In conclusion, in dogs affected by DLSS, conservative management may not be effective in relieving pain and surgical intervention may be needed. Dorsal laminectomy and facetectomy with or without partial discectomy results in increased motion. Foraminotomy may not produce durable neuroforaminal decompression. Pedicle-screw systems have been shown to be effective in restoring stability of the LS junction but traditional mono-axial screws lack versatility. Instrumentation with the novel spinal system described results in statistically significant reductions in lumbosacral instability in extension, flexion and lateral bending. The new instrumentation also has two important potential mechanical advantages over standard pedicle screw-rod combinations. First, use of a polyaxial head on the screw allows for far greater versatility when linking the screw to the connecting rod (Fitzateur). Second, deployment of an interbody spacer (FITS) permits distraction, thereby restoring the neuroforamen and providing a conduit for fibro-osseous fusion of the interbody space. In clinical cases, the Fitzateur also provides more soft tissue cover and superior implant-bone purchase than the predecessor technique using pins and cement.

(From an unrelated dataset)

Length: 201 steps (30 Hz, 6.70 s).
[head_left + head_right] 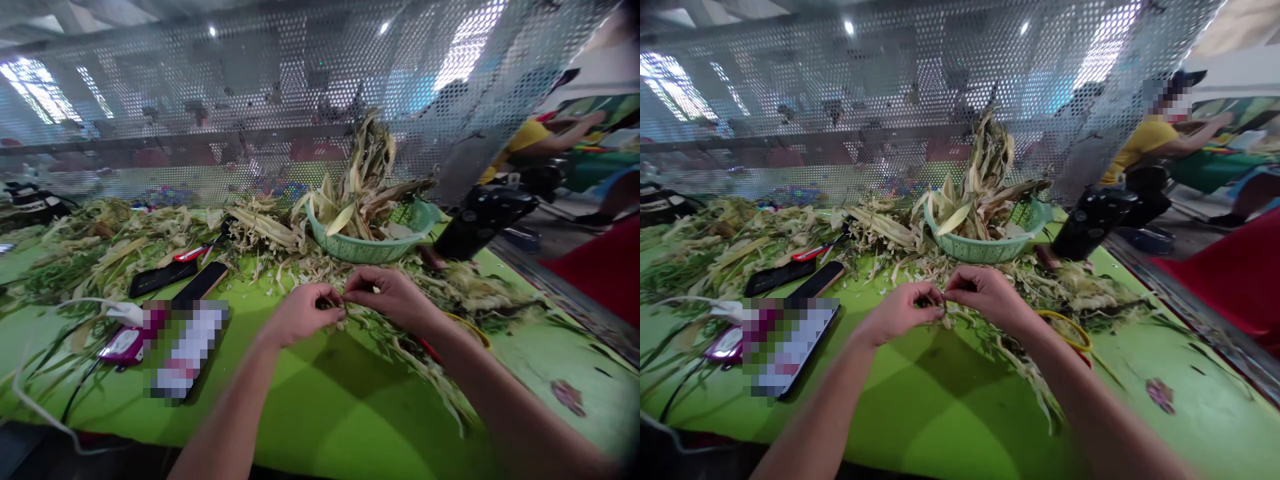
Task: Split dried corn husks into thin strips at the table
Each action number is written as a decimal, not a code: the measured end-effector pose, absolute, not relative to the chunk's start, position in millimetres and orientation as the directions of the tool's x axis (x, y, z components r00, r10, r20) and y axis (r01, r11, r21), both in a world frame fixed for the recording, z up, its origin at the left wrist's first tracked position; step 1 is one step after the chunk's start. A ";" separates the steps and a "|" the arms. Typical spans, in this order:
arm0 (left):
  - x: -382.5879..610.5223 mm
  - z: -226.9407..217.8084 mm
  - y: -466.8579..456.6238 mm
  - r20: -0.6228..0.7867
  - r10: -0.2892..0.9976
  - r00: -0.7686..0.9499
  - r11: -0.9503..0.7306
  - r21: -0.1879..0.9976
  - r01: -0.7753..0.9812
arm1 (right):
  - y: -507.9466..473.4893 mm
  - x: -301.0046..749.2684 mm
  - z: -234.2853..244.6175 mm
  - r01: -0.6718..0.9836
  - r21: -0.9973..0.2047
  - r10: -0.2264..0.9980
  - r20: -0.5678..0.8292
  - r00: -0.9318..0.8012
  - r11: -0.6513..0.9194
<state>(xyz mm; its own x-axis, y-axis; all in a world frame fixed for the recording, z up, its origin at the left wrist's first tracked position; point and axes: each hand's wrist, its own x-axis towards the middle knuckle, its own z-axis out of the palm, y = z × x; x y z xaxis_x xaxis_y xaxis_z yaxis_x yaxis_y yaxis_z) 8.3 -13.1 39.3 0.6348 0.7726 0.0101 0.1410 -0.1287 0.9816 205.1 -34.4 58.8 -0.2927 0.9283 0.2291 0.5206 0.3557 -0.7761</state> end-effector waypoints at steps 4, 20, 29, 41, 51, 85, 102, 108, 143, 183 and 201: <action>8.9 39.7 -11.3 0.007 0.830 0.558 0.130 0.970 -0.206 | -33.7 200.3 54.8 0.313 -0.923 0.968 0.169 -0.185 0.222; 25.1 29.8 -16.4 0.169 0.967 0.191 -0.225 0.918 0.325 | -52.5 173.0 46.3 0.792 -0.400 0.823 0.527 -0.212 0.461; 35.1 19.4 -28.0 0.568 0.771 0.289 -0.617 0.550 0.563 | -38.7 179.1 37.8 0.512 -0.823 0.955 0.296 0.018 0.245; 28.9 37.4 -35.1 0.367 0.870 0.328 -0.469 0.821 0.325 | -29.6 196.6 40.4 0.472 -0.863 0.965 0.247 0.087 0.179; 10.0 45.7 -17.4 0.250 0.955 0.157 -0.285 0.922 0.263 | -29.5 194.6 46.7 0.408 -0.903 0.981 0.181 0.067 0.139; 2.7 42.4 -7.3 0.107 0.978 0.178 -0.131 0.983 0.129 | -22.3 198.5 30.1 0.392 -0.913 0.983 0.157 0.092 0.109; 6.1 44.3 -8.9 0.180 0.948 0.263 -0.241 0.945 0.221 | -23.6 196.9 35.7 0.104 -0.989 0.987 -0.117 -0.107 -0.106; 15.1 34.4 -9.3 0.163 0.907 0.388 -0.165 0.986 -0.028 | -21.4 197.1 30.8 0.116 -0.984 0.982 -0.149 -0.117 -0.136; 37.2 -8.4 2.8 0.103 0.911 0.400 -0.176 0.973 0.150 | -21.4 214.4 40.4 0.678 -0.640 0.927 0.327 -0.185 0.361; 36.2 -10.5 1.4 0.204 0.934 0.293 -0.289 0.915 0.282 | -14.5 206.8 18.1 0.528 -0.784 0.941 0.218 -0.257 0.326; 40.8 -13.4 -0.7 0.476 0.826 0.301 -0.558 0.619 0.552 | -8.2 202.7 -4.8 0.625 -0.753 0.978 0.186 -0.099 0.207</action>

It is clear that more objective tests to define clinical severity of DLSS need to be developed based on functional questionnaires, electrodiagnostics, kinetic and kinematic profiles, and similarly more objective outcome measures following intervention. Dogs suffering pain and disability associated with DLSS can be treated with oral medication, epidural steroid, or surgical intervention, depending on the patient, on degree of compression and on severity of clinical signs. Randomised comparative trials would require large treatment cohorts to provide adequate power to discern between treatment differences and, until clinical and imaging inclusion/exclusion criteria are established, this will be challenging.
There are very different sub-groups of clinical cases varying from chronic osseous, discogenic and inflammatory impingement which is apparently adequately tolerated by sedentary dogs through to mild dynamic impingement poorly tolerated by very athletic dogs. Furthermore, it is difficult to conduct unbiased randomised comparative trials with client-owned dogs. Therefore, it behoves us to focus on more rigorous case definition, developing better understanding of the correlation between clinical signs and imaging findings and being as critical and transparent as possible in outcomes analysis.